What to work on :: The answer must be the data, repeated exactly.
* * * *
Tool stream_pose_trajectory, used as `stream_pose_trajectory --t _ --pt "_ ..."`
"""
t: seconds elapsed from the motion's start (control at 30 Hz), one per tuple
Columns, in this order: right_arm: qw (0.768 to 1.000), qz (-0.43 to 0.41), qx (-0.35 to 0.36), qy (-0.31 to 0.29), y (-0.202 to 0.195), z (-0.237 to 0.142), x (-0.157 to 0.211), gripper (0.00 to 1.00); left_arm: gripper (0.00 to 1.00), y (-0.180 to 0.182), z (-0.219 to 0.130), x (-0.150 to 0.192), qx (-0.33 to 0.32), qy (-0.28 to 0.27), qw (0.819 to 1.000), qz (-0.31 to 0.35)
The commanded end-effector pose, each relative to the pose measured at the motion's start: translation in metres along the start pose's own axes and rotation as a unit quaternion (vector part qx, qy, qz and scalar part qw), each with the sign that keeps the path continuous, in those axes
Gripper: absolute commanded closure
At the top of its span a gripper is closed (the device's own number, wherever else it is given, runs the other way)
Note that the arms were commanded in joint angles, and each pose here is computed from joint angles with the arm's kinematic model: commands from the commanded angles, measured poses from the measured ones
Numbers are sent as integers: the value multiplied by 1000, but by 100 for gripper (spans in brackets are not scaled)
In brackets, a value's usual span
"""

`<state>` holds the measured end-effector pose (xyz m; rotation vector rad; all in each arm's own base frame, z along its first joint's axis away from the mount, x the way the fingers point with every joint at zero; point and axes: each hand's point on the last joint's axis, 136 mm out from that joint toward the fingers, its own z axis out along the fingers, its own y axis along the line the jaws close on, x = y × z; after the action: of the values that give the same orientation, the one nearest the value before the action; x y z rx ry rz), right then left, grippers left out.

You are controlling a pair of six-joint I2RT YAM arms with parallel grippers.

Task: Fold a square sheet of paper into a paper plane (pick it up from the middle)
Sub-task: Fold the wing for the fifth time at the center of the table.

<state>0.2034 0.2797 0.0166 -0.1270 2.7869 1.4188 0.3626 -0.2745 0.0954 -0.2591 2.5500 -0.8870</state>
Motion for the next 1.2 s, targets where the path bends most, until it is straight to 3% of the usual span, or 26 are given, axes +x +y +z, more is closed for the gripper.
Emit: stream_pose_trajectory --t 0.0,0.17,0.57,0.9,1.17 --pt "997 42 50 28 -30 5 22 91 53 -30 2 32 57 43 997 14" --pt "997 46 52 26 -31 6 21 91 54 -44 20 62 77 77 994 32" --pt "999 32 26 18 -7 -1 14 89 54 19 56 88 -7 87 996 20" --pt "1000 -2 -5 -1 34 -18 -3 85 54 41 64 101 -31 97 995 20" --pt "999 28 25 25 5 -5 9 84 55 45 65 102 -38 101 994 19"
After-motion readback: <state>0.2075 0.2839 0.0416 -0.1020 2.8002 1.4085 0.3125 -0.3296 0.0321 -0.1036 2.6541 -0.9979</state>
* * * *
Exercise response ::
Tool stream_pose_trajectory, used as `stream_pose_trajectory --t _ --pt "_ ..."`
"""
t: seconds elapsed from the motion's start (control at 30 Hz), one per tuple
Columns, in this order: right_arm: qw (0.768 to 1.000), qz (-0.43 to 0.41), qx (-0.35 to 0.36), qy (-0.31 to 0.29), y (-0.202 to 0.195), z (-0.237 to 0.142), x (-0.157 to 0.211), gripper (0.00 to 1.00); left_arm: gripper (0.00 to 1.00), y (-0.180 to 0.182), z (-0.219 to 0.130), x (-0.150 to 0.192), qx (-0.33 to 0.32), qy (-0.28 to 0.27), qw (0.819 to 1.000), qz (-0.31 to 0.35)
The commanded end-effector pose, each relative to the pose measured at the motion's start: translation in metres along the start pose's own axes and rotation as a unit quaternion (vector part qx, qy, qz and scalar part qw), each with the sign that keeps the path continuous, in those axes
Gripper: absolute commanded closure
At the top of its span a gripper is closed (the device's own number, wherever else it is given, runs the other way)
Note that the arms were commanded in joint angles, and each pose here is computed from joint angles with the arm's kinematic model: commands from the commanded angles, measured poses from the measured ones
Numbers are sent as integers: the value multiplied by 1000, but by 100 for gripper (spans in brackets are not scaled)
In brackets, a value's usual span
"""

`<state>` holds the measured end-effector pose (xyz m; rotation vector rad; all in each arm's own base frame, z along its first joint's axis away from the mount, x the way the fingers point with every joint at zero; point and axes: each hand's point on the last joint's axis, 136 mm out from that joint toward the fingers, its own z axis out along the fingers, its own y axis along the line the jaws close on, x = y × z; after the action: of the values that give the same orientation, the one nearest the value before the action; x y z rx ry rz), right then left, grippers left out.

You are controlling a pair of six-joint I2RT YAM arms with parallel grippers.

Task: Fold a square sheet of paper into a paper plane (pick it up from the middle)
Sub-task: Fold the wing for the fifth time at the center of the table.

<state>0.2034 0.2797 0.0166 -0.1270 2.7869 1.4188 0.3626 -0.2745 0.0954 -0.2591 2.5500 -0.8870</state>
Motion for the next 1.2 s, targets where the path bends most, until it is straight to 3% of the usual span, or 26 are given, axes +x +y +z, more is closed for the gripper.
Emit: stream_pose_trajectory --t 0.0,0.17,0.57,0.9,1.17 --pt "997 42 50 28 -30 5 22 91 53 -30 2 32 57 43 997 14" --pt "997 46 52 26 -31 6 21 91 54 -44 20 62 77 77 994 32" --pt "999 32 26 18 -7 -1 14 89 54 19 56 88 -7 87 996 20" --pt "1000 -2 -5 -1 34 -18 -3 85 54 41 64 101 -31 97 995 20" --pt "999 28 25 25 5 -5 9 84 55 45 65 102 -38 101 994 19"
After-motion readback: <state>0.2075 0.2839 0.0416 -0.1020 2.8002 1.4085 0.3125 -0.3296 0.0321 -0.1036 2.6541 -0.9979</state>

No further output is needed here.